> _Task goal_
Each line of the listing below should come back exactly as it is.

> _Data for processing_
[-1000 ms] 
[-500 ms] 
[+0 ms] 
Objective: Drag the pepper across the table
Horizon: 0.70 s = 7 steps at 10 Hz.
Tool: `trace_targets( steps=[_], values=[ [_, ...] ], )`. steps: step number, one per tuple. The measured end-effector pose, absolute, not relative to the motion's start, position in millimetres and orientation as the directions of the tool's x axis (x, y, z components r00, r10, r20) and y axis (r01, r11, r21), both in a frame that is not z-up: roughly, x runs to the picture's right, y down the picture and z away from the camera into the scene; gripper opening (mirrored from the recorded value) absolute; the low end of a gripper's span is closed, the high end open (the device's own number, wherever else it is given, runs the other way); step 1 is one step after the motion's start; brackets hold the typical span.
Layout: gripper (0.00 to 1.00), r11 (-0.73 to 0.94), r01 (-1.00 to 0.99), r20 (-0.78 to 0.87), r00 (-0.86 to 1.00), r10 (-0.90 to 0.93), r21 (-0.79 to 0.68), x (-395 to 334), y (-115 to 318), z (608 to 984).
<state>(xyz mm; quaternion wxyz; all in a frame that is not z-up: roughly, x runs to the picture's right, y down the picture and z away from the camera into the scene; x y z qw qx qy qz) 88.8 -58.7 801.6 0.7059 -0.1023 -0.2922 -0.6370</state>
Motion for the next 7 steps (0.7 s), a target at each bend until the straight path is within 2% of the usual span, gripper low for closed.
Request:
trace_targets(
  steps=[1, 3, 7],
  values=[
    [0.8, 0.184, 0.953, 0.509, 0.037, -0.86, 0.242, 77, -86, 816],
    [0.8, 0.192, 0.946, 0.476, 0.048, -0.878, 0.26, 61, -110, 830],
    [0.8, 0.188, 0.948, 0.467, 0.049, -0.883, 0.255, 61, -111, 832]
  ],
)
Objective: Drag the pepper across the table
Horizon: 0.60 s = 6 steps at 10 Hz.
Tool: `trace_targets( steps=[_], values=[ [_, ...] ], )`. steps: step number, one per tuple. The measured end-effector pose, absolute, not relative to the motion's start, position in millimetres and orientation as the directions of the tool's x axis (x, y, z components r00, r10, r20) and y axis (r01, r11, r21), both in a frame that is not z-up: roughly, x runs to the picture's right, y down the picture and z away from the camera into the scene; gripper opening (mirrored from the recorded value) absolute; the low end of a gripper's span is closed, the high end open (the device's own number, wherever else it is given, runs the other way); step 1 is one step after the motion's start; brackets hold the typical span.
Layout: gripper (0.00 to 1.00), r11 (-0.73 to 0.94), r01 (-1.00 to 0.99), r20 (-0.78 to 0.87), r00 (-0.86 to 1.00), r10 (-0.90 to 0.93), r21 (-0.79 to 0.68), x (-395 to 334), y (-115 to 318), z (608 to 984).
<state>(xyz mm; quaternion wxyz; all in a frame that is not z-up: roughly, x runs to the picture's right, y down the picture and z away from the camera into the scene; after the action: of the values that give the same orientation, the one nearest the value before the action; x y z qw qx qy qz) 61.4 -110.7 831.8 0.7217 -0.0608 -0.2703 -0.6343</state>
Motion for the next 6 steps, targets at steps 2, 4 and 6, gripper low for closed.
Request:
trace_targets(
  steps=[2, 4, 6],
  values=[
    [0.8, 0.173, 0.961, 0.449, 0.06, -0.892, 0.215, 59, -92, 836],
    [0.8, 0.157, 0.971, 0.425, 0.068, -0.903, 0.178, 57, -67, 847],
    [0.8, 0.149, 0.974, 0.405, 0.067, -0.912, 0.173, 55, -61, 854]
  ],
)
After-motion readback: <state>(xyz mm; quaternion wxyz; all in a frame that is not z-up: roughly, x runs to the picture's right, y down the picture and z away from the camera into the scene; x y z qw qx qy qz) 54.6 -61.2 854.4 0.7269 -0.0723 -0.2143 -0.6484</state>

> _Result_
[-1000 ms] 
[-500 ms] 
[+0 ms] 
Objective: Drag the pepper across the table
Horizon: 0.70 s = 7 steps at 10 Hz.
Tool: `trace_targets( steps=[_], values=[ [_, ...] ], )`. steps: step number, one per tuple. The measured end-effector pose, absolute, not relative to the motion's start, position in millimetres and orientation as the directions of the tool's x axis (x, y, z components r00, r10, r20) and y axis (r01, r11, r21), both in a frame that is not z-up: roughly, x runs to the picture's right, y down the picture and z away from the camera into the scene; gripper opening (mirrored from the recorded value) absolute; the low end of a gripper's span is closed, the high end open (the device's own number, wherever else it is given, runs the other way); step 1 is one step after the motion's start; brackets hold the typical span.
Layout: gripper (0.00 to 1.00), r11 (-0.73 to 0.94), r01 (-1.00 to 0.99), r20 (-0.78 to 0.87), r00 (-0.86 to 1.00), r10 (-0.90 to 0.93), r21 (-0.79 to 0.68), x (-395 to 334), y (-115 to 318), z (608 to 984).
<state>(xyz mm; quaternion wxyz; all in a frame that is not z-up: roughly, x runs to the picture's right, y down the picture and z away from the camera into the scene; x y z qw qx qy qz) 88.8 -58.7 801.6 0.7059 -0.1023 -0.2922 -0.6370</state>
Motion for the next 7 steps (0.7 s), a target at each bend until the straight path is within 2% of the usual span, gripper low for closed.
Request:
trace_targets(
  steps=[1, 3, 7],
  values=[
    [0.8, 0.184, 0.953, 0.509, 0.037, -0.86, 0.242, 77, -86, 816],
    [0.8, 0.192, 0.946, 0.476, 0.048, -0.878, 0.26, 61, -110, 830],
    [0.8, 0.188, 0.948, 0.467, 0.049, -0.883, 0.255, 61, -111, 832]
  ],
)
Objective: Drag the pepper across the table
Horizon: 0.60 s = 6 steps at 10 Hz.
Tool: `trace_targets( steps=[_], values=[ [_, ...] ], )`. steps: step number, one per tuple. The measured end-effector pose, absolute, not relative to the motion's start, position in millimetres and orientation as the directions of the tool's x axis (x, y, z components r00, r10, r20) and y axis (r01, r11, r21), both in a frame that is not z-up: roughly, x runs to the picture's right, y down the picture and z away from the camera into the scene; gripper opening (mirrored from the recorded value) absolute; the low end of a gripper's span is closed, the high end open (the device's own number, wherever else it is given, runs the other way); step 1 is one step after the motion's start; brackets hold the typical span.
Layout: gripper (0.00 to 1.00), r11 (-0.73 to 0.94), r01 (-1.00 to 0.99), r20 (-0.78 to 0.87), r00 (-0.86 to 1.00), r10 (-0.90 to 0.93), r21 (-0.79 to 0.68), x (-395 to 334), y (-115 to 318), z (608 to 984).
<state>(xyz mm; quaternion wxyz; all in a frame that is not z-up: roughly, x runs to the picture's right, y down the picture and z away from the camera into the scene; after the action: of the values that give the same orientation, the one nearest the value before the action; x y z qw qx qy qz) 61.4 -110.7 831.8 0.7217 -0.0608 -0.2703 -0.6343</state>
Motion for the next 6 steps, targets at steps 2, 4 and 6, gripper low for closed.
Request:
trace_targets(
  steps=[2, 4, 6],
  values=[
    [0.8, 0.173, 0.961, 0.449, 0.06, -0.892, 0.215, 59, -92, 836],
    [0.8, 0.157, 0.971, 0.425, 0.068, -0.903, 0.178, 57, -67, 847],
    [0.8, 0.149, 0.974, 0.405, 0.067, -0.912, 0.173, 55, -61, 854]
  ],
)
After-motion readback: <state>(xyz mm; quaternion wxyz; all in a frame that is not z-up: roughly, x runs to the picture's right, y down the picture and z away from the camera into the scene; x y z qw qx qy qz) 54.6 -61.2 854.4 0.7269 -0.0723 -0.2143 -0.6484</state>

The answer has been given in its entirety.